* **Your goal**
Reproduce each line from the first in the data through the line that contains "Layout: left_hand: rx" exactly; give nothing else.

Dataset excerpts:
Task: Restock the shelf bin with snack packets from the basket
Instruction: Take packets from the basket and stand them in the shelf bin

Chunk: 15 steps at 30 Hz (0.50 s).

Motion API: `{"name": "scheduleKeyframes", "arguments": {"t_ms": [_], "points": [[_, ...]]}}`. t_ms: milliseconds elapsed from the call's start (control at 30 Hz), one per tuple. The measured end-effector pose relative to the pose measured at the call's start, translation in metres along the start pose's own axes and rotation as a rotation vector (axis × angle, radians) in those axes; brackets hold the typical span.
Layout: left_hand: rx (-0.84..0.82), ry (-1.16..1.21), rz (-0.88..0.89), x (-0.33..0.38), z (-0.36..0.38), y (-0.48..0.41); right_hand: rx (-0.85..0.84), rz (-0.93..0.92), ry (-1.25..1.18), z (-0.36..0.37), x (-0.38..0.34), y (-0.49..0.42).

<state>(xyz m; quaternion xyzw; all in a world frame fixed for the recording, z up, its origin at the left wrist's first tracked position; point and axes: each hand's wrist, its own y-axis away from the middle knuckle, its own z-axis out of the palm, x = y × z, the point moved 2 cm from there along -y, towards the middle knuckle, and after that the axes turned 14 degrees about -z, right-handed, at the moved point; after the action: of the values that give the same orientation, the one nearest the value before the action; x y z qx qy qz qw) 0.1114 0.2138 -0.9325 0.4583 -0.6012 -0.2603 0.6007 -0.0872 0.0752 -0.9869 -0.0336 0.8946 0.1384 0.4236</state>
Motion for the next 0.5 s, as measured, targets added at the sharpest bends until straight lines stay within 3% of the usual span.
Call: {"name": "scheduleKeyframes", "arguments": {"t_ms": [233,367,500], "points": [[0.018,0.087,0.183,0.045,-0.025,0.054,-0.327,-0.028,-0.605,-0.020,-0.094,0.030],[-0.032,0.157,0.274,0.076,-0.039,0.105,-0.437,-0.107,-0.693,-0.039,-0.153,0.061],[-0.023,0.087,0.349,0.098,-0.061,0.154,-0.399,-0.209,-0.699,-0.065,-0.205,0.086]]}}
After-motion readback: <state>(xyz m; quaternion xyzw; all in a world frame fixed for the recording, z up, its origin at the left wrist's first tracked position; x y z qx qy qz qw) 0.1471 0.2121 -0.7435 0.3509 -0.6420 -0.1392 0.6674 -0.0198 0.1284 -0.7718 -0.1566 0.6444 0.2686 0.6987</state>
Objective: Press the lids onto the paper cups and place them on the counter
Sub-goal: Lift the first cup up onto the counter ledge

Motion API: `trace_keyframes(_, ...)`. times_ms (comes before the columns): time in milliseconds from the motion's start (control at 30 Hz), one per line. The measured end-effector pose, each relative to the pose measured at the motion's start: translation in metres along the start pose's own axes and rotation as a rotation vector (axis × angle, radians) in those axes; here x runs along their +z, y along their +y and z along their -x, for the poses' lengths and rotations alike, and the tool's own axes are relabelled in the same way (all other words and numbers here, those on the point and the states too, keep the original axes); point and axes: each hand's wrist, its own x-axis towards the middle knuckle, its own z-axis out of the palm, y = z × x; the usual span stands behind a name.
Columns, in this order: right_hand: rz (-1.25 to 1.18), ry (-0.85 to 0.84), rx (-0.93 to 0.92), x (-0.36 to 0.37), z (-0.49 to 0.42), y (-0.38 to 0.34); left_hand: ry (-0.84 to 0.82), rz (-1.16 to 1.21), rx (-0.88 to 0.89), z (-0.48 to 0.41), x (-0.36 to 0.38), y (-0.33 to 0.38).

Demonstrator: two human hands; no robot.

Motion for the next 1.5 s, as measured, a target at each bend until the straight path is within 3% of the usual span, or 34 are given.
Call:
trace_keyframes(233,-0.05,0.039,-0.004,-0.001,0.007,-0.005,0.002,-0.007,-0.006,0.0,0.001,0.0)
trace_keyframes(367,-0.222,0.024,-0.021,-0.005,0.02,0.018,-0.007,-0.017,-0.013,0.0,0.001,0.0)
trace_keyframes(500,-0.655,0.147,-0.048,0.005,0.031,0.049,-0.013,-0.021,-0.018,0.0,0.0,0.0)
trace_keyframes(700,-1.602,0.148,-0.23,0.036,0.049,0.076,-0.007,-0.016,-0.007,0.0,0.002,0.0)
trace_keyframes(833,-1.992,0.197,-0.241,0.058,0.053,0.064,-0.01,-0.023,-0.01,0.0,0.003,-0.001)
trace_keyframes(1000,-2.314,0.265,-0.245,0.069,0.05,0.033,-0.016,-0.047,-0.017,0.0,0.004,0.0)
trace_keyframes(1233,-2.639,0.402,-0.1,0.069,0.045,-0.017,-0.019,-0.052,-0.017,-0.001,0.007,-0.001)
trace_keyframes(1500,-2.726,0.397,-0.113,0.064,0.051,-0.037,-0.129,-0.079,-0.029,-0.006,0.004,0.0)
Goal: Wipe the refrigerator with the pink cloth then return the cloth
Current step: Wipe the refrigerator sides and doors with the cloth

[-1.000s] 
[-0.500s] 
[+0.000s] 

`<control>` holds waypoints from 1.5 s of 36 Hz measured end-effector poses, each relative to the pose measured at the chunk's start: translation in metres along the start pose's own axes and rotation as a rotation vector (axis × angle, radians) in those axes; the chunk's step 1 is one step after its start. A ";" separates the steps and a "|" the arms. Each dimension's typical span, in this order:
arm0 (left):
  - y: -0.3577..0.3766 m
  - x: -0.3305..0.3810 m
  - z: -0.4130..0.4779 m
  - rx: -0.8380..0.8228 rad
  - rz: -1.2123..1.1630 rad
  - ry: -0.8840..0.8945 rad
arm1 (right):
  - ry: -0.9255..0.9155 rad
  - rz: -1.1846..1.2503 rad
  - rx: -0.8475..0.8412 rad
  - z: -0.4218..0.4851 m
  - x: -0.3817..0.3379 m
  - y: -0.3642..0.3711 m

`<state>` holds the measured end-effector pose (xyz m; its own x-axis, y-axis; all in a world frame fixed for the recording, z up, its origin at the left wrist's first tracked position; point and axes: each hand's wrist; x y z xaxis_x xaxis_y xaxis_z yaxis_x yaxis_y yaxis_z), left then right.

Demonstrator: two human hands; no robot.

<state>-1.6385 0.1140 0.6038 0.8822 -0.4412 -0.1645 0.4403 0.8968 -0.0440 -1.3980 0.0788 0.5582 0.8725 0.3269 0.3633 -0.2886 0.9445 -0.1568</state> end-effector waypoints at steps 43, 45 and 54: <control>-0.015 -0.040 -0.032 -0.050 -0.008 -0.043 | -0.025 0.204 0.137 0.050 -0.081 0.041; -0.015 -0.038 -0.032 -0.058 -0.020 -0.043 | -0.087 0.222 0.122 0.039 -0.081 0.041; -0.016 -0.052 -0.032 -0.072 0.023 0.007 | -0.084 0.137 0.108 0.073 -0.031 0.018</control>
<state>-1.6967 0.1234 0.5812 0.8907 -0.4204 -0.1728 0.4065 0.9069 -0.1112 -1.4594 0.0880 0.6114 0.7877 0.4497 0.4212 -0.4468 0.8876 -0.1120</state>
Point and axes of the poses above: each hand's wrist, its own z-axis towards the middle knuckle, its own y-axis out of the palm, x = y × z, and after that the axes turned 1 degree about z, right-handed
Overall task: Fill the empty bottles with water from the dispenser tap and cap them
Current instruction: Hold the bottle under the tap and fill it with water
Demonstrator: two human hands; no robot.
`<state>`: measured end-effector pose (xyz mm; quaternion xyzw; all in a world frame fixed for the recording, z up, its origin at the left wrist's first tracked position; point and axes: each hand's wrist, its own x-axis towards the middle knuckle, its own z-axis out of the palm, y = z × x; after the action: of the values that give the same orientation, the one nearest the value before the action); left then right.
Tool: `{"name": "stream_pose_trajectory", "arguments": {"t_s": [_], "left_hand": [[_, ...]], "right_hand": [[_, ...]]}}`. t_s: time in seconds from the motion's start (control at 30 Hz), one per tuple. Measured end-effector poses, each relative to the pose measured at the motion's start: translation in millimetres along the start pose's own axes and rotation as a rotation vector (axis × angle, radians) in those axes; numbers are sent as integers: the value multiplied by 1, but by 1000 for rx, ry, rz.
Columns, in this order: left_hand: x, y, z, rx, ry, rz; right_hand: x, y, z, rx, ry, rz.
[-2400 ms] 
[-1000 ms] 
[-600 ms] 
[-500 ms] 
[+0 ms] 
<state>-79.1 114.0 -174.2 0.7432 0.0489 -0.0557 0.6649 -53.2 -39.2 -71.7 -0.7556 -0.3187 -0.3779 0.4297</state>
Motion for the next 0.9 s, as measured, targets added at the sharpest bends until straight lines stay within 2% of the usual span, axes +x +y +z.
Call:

* **Task solution**
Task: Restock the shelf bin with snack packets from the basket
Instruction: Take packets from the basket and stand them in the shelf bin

Chunk: 15 steps at 30 Hz (0.50 s).

Motion API: `{"name": "scheduleKeyframes", "arguments": {"t_ms": [_], "points": [[_, ...]]}}`. t_ms: milliseconds elapsed from the call's start (control at 30 Hz), one per tuple. The measured end-effector pose relative to the pose measured at the call's start, translation in metres along the start pose's own axes and rotation as a rotation vector (axis × angle, radians) in those axes; brackets hold the typical span.
Layout: left_hand: rx (-0.84..0.82), ry (-1.16..1.21), rz (-0.88..0.89), x (-0.33..0.38), z (-0.36..0.38), y (-0.48..0.41); right_hand: rx (-0.85..0.84), rz (-0.93..0.92), ry (-1.25..1.18), z (-0.36..0.37), x (-0.38..0.34), y (-0.49..0.42).

A complete answer has now been given to the exercise.